The full listing, start to finish: write it out again exactly.

__Information provided__.
______________________________

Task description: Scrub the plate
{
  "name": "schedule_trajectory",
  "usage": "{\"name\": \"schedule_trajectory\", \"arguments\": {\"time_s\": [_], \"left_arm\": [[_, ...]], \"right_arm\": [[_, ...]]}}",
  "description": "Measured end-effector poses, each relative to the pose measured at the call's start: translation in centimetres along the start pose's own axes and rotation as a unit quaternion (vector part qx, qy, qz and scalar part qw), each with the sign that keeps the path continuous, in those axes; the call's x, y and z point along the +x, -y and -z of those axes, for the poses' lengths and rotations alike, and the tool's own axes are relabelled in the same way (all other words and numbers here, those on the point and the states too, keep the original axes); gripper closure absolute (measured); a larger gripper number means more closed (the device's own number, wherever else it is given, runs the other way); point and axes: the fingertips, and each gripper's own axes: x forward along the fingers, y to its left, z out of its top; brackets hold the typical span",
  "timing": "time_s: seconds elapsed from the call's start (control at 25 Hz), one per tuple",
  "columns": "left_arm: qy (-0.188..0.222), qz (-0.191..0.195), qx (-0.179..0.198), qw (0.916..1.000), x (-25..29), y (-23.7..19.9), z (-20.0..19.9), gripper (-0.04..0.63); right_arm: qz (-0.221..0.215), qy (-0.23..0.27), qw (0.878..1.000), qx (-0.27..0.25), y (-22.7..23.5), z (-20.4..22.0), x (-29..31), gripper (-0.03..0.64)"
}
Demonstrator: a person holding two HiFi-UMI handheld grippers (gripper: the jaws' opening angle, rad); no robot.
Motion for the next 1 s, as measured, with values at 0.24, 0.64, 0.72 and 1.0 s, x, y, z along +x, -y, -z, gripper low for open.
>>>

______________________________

__Problem solution__.
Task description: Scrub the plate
{
  "name": "schedule_trajectory",
  "usage": "{\"name\": \"schedule_trajectory\", \"arguments\": {\"time_s\": [_], \"left_arm\": [[_, ...]], \"right_arm\": [[_, ...]]}}",
  "description": "Measured end-effector poses, each relative to the pose measured at the call's start: translation in centimetres along the start pose's own axes and rotation as a unit quaternion (vector part qx, qy, qz and scalar part qw), each with the sign that keeps the path continuous, in those axes; the call's x, y and z point along the +x, -y and -z of those axes, for the poses' lengths and rotations alike, and the tool's own axes are relabelled in the same way (all other words and numbers here, those on the point and the states too, keep the original axes); gripper closure absolute (measured); a larger gripper number means more closed (the device's own number, wherever else it is given, runs the other way); point and axes: the fingertips, and each gripper's own axes: x forward along the fingers, y to its left, z out of its top; brackets hold the typical span",
  "timing": "time_s: seconds elapsed from the call's start (control at 25 Hz), one per tuple",
  "columns": "left_arm: qy (-0.188..0.222), qz (-0.191..0.195), qx (-0.179..0.198), qw (0.916..1.000), x (-25..29), y (-23.7..19.9), z (-20.0..19.9), gripper (-0.04..0.63); right_arm: qz (-0.221..0.215), qy (-0.23..0.27), qw (0.878..1.000), qx (-0.27..0.25), y (-22.7..23.5), z (-20.4..22.0), x (-29..31), gripper (-0.03..0.64)"
}
Demonstrator: a person holding two HiFi-UMI handheld grippers (gripper: the jaws' opening angle, rad); no robot.
Motion for the next 1 s, as measured, with values at 0.24, 0.64, 0.72 and 1.0 s, x, y, z along +x, -y, -z, gripper low for open.
>>>

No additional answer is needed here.